Therefore, we should somehow deform the hyperbolic plane to get some idea of what its regular tessellations look like (see [11]). For instance, the hyperbolic plane can be represented by the interior of the unit circle k (the so-called Poincaré disk) in ${\mathbb{E}}^2$. Let us point out that its geodesics are circular arcs that are perpendicular to k (cf. Figure 3). Note that these arcs may degenerate to a straight line passing through the center of k. One can derive that there exists exactly one circular arc passing through two different arbitrary points, A and B, that is perpendicular to the boundary circle k at its endpoints $P\in k$ and $Q\in k$. The circular arc has its center outside k (if it is not a straight line). The distance between the points A and B is defined, e.g., in ([3], p. 163).

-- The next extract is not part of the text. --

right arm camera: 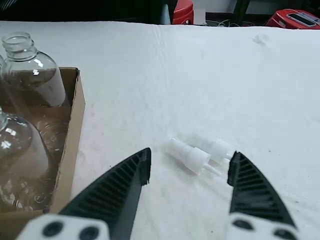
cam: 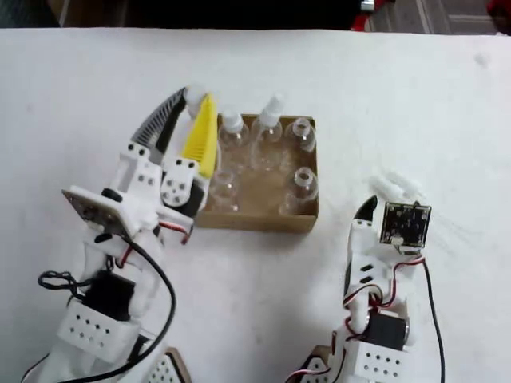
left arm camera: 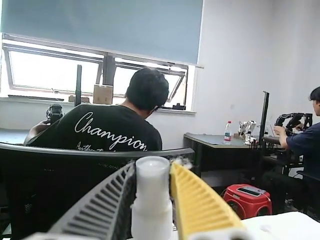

Note that the length of a circle $k^{\prime }$ (with radius r) concentric to k is larger than $2\pi r$, see the left part of Figure 3. This is similar to measuring the length of a circle around a saddle point on some curved surface.

There exist infinitely many different tessellations by regular curved hyperbolic polygons of ${\mathbb{H}}^2$; namely:

• by hyperbolic equilateral triangles with vertex degree $d\ge 7$; more precisely, for every $d\ge 7$ there exists one equilateral hyperbolic triangle with vertex angles $2\pi /d$ that tile ${\mathbb{H}}^2$,
• By hyperbolic squares for any $d\ge 5$ (see the right part of Figure 3);
• By hyperbolic pentagons for any $d\ge 4$;
• By hyperbolic hexagons for any $d\ge 4$; and
• By hyperbolic heptagons, octagons, etc., for any $d\ge 3$.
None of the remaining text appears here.